**AIM OF THE TASK**
Please return all lines from the records below that include the string "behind".

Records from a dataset
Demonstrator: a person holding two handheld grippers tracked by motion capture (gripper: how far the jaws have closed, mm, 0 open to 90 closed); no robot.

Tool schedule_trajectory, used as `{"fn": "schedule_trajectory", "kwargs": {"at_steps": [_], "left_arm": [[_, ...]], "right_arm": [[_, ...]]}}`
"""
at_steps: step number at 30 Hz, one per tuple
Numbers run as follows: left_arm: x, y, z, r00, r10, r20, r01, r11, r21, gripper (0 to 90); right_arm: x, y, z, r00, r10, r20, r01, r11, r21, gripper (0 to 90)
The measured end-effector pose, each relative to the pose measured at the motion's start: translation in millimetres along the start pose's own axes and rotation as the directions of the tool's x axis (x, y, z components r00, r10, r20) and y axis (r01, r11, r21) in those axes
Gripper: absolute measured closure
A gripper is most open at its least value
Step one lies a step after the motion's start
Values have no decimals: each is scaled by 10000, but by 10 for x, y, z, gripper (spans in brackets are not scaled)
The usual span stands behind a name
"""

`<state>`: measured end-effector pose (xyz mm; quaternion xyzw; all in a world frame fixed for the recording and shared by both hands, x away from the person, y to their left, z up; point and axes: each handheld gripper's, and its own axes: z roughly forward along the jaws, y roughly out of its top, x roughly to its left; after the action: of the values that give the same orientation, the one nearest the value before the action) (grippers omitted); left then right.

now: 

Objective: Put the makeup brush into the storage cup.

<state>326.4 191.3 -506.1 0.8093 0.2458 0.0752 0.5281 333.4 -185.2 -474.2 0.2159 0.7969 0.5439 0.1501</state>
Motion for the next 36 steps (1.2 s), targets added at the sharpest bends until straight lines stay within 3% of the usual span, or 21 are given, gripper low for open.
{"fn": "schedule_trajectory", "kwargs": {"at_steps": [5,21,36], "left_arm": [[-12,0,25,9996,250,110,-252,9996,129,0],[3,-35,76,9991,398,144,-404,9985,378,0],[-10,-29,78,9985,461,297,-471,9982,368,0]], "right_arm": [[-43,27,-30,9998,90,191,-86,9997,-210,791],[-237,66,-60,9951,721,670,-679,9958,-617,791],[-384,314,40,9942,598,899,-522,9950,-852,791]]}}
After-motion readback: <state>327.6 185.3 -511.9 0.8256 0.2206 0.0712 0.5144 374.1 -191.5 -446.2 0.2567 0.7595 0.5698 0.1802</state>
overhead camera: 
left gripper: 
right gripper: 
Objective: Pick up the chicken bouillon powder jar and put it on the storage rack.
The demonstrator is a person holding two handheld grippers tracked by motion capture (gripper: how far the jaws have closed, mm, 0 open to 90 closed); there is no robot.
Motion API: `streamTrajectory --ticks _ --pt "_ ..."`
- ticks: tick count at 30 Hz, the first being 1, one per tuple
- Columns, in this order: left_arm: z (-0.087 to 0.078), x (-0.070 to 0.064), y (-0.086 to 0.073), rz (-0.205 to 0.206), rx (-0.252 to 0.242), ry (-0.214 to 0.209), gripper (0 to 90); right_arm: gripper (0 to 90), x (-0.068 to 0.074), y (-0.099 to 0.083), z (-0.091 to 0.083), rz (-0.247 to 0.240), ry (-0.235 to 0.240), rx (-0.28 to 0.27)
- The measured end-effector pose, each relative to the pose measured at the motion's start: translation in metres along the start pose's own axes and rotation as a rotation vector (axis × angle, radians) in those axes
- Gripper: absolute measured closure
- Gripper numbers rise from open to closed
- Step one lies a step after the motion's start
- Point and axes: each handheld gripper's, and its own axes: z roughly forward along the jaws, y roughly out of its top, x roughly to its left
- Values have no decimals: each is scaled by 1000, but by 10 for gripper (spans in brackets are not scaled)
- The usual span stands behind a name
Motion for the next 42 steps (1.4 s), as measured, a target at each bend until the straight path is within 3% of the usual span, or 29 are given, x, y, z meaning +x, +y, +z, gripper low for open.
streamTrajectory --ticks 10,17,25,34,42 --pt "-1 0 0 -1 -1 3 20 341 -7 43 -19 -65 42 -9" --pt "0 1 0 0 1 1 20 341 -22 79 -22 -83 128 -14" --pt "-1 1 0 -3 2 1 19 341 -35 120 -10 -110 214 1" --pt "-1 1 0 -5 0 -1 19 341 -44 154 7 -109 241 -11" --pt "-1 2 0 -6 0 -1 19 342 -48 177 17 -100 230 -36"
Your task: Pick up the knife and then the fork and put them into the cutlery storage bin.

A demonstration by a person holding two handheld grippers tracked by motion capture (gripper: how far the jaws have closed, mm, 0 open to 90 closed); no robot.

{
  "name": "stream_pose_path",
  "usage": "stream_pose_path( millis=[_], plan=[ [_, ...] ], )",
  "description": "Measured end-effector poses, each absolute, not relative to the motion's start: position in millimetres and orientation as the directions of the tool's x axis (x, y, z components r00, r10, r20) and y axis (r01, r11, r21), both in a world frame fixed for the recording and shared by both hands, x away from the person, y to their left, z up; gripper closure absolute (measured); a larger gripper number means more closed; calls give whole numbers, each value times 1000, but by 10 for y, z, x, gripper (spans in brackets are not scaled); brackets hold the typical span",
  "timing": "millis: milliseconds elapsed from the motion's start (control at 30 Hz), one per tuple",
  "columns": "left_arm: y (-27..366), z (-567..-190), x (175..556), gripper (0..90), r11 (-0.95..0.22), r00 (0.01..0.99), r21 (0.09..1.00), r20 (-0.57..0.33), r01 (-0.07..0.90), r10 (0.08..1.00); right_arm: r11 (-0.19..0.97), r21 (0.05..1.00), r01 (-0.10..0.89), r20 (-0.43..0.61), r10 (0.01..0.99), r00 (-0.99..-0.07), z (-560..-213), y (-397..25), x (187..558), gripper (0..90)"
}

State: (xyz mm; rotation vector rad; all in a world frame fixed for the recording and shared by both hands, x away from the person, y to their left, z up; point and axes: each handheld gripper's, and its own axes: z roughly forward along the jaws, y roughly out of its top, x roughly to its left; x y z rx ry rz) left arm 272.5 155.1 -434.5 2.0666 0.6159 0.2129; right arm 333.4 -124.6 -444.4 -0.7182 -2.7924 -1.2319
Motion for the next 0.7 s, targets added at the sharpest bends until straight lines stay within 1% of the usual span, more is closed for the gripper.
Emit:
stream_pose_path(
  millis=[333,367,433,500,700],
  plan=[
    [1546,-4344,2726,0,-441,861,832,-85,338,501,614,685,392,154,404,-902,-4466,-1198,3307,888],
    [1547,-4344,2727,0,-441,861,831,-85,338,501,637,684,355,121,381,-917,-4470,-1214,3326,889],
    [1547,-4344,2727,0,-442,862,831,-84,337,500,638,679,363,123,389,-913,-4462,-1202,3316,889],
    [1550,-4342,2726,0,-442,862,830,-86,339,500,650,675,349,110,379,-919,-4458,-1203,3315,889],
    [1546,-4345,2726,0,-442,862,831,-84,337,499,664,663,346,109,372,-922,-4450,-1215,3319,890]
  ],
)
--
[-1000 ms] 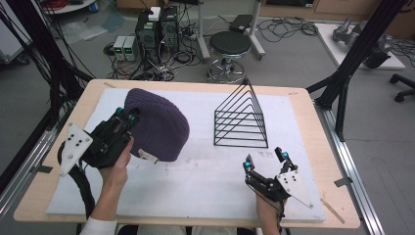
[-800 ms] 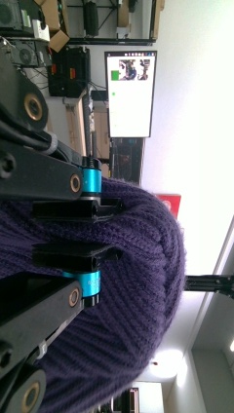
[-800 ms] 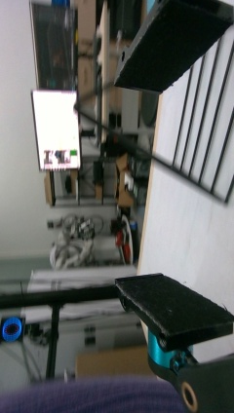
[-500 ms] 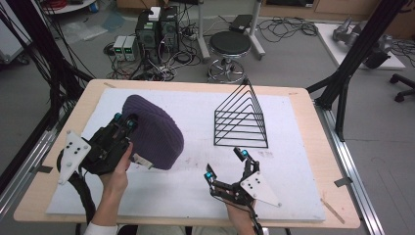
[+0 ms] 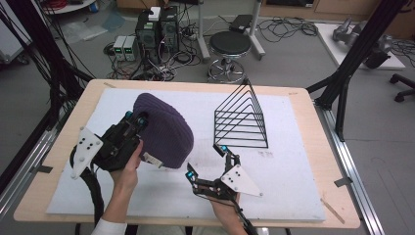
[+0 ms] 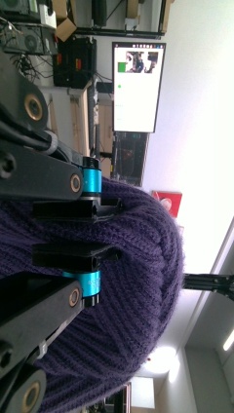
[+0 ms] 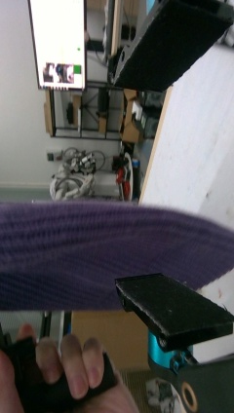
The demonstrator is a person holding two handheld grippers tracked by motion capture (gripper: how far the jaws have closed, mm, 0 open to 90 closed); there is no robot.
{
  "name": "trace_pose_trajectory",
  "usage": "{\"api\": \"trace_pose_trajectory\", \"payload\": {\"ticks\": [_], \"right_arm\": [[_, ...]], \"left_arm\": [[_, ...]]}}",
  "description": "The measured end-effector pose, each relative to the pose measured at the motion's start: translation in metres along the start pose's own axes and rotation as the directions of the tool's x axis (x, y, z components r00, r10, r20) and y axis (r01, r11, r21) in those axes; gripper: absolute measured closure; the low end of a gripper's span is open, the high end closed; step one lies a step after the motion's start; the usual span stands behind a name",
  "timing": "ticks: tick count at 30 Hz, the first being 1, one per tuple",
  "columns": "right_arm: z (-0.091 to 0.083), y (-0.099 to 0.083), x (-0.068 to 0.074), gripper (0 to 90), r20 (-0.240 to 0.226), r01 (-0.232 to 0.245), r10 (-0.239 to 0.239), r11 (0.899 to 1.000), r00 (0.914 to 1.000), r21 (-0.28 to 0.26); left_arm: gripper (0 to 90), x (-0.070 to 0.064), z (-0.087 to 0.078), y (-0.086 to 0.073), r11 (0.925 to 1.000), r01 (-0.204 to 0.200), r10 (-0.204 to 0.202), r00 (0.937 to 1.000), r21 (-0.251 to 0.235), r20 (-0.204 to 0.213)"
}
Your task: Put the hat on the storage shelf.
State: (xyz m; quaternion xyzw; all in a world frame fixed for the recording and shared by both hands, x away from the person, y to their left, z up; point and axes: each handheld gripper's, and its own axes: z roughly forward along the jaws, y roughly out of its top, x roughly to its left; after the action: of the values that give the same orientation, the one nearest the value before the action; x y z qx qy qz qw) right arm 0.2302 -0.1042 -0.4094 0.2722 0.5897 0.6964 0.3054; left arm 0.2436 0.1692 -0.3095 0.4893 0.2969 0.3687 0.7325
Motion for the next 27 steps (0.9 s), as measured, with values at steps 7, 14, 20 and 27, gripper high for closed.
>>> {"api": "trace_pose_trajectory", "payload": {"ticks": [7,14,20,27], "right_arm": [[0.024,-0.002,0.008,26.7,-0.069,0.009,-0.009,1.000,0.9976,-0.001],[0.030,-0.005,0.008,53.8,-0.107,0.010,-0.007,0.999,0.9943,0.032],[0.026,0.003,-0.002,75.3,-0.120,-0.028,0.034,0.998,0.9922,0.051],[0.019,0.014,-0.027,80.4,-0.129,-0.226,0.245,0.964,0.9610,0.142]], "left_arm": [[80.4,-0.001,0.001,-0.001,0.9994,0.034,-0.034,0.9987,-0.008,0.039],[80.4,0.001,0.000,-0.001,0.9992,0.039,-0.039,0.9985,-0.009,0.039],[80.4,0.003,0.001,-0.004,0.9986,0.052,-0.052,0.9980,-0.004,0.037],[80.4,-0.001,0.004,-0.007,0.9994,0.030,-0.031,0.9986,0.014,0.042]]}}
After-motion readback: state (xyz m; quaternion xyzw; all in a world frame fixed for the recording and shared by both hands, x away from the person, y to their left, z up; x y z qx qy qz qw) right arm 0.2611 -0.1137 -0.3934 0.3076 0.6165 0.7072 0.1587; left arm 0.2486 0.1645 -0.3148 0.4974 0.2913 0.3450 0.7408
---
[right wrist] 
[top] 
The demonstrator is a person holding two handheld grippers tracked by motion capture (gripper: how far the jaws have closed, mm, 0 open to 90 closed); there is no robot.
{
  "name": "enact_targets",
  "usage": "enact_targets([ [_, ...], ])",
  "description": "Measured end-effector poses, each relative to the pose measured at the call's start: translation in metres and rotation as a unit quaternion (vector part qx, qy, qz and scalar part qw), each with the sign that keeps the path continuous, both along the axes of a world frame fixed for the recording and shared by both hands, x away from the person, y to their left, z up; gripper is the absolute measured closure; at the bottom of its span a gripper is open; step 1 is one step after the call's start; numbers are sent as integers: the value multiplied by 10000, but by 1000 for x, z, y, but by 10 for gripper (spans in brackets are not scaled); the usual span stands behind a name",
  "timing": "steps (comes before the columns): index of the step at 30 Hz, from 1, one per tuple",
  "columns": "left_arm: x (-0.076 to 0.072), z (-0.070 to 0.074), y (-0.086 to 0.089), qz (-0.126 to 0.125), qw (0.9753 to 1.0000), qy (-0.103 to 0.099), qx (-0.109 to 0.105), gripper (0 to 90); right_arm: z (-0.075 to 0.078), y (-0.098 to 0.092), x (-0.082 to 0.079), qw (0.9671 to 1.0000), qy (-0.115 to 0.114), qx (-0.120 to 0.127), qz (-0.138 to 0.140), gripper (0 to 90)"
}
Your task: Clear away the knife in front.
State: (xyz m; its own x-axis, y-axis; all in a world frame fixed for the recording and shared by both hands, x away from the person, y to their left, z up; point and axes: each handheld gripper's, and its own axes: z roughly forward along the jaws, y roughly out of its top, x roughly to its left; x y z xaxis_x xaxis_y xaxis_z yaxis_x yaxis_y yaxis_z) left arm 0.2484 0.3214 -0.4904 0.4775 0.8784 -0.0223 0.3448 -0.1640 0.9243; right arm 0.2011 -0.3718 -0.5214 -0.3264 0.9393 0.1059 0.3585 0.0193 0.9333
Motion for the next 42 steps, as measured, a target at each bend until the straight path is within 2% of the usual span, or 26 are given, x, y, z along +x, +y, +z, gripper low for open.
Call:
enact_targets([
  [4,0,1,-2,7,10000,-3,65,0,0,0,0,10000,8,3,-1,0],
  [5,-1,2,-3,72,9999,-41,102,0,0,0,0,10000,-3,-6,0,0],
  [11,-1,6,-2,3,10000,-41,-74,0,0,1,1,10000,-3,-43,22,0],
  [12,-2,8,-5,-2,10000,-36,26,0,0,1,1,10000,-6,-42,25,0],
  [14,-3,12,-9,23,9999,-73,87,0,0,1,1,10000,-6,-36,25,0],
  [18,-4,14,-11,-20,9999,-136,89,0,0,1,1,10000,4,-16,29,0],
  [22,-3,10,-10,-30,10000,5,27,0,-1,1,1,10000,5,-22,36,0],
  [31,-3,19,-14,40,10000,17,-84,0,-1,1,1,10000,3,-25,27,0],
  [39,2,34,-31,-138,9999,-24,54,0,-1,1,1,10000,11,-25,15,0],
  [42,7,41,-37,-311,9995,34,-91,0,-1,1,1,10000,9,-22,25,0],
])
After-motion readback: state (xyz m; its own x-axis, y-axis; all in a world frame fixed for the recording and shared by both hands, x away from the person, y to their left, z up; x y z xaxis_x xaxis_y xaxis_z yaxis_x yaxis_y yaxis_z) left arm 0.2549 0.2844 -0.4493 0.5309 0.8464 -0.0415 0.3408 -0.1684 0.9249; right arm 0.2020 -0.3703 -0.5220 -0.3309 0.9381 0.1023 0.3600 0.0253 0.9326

**SOLUTION TO THIS PROBLEM**
The usual span stands behind a name
- The usual span stands behind a name
  "description": "The measured end-effector pose, each relative to the pose measured at the motion's start: translation in metres along the start pose's own axes and rotation as the directions of the tool's x axis (x, y, z components r00, r10, r20) and y axis (r01, r11, r21) in those axes; gripper: absolute measured closure; the low end of a gripper's span is open, the high end closed; step one lies a step after the motion's start; the usual span stands behind a name",
  "description": "Measured end-effector poses, each relative to the pose measured at the call's start: translation in metres and rotation as a unit quaternion (vector part qx, qy, qz and scalar part qw), each with the sign that keeps the path continuous, both along the axes of a world frame fixed for the recording and shared by both hands, x away from the person, y to their left, z up; gripper is the absolute measured closure; at the bottom of its span a gripper is open; step 1 is one step after the call's start; numbers are sent as integers: the value multiplied by 10000, but by 1000 for x, z, y, but by 10 for gripper (spans in brackets are not scaled); the usual span stands behind a name",

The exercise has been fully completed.